WORK ITEM ->
Whenever the string "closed" turns up in a line below, that line should be copied.

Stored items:
Start of Block

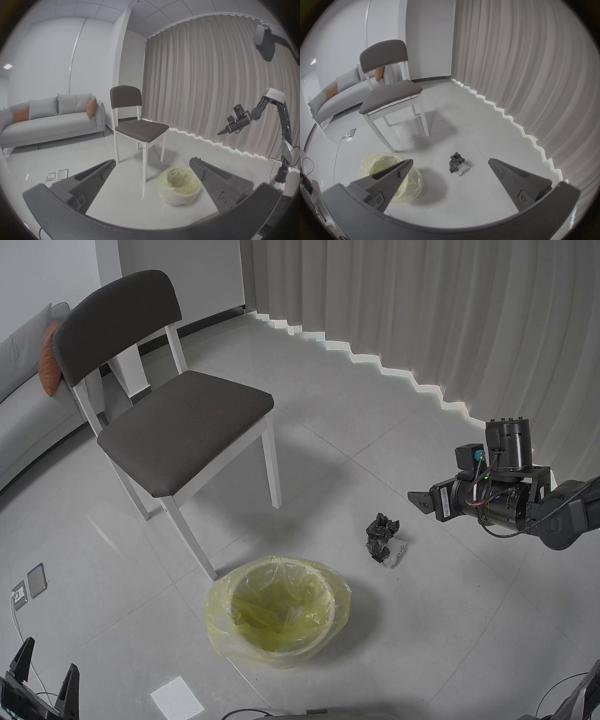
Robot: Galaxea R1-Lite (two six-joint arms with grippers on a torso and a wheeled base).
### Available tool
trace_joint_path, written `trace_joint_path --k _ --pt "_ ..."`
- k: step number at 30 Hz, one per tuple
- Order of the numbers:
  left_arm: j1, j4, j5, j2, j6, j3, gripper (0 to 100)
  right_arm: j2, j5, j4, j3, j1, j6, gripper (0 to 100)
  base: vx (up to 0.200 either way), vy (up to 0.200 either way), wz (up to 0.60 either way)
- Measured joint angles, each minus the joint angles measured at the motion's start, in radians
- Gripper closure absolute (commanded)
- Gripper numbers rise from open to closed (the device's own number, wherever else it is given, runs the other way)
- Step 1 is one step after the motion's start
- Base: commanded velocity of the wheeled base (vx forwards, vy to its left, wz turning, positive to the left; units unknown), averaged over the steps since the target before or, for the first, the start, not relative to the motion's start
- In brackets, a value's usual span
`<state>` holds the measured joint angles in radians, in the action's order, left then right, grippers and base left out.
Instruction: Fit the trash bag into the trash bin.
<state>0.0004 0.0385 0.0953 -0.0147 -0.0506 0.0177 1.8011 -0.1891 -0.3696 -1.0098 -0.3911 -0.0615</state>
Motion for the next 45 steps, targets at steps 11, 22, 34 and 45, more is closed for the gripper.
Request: trace_joint_path --k 11,22,34,45 --pt "0.001 -0.016 0.134 0.004 0.012 0.007 0 0.102 0.029 -0.016 -0.012 0.061 0.034 0 0.0 0.0 0.0" --pt "-0.023 -0.156 0.183 -0.249 -0.155 0.379 0 0.288 0.069 -0.029 -0.117 0.137 0.04 0 0.0 0.0 0.0" --pt "-0.043 -0.081 0.192 -0.556 -0.22 0.524 0 0.617 0.107 0.152 -0.578 0.181 0.038 0 0.0 0.0 0.0" --pt "-0.047 0.04 0.193 -0.699 -0.233 0.506 0 0.939 0.14 0.42 -0.967 0.199 0.035 0 0.0 0.0 0.0"
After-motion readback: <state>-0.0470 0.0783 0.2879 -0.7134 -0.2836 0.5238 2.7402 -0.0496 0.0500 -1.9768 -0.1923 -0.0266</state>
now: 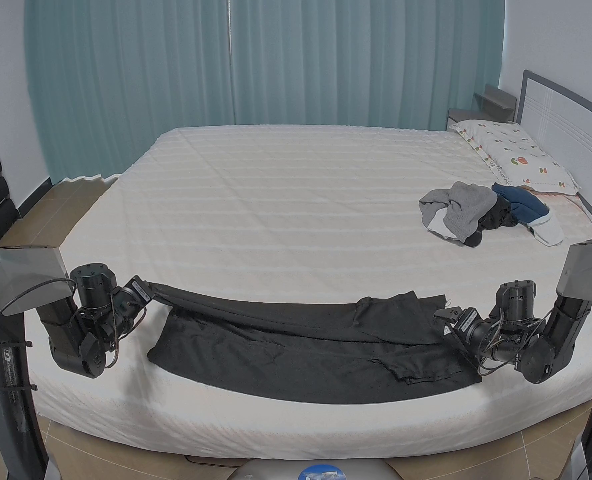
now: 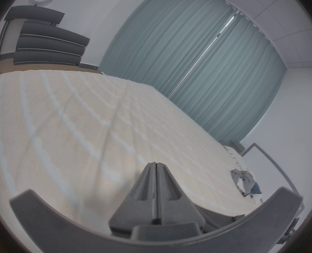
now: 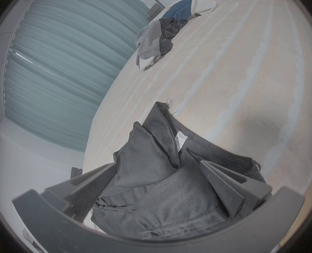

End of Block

SOLUTION TO THIS EXERCISE ->
- Gripper numbers rise from open to closed (the device's own number, wherever else it is given, runs the other way)
Motion for the next 45 steps, targets at steps 11, 22, 34 and 45, more is closed for the gripper.

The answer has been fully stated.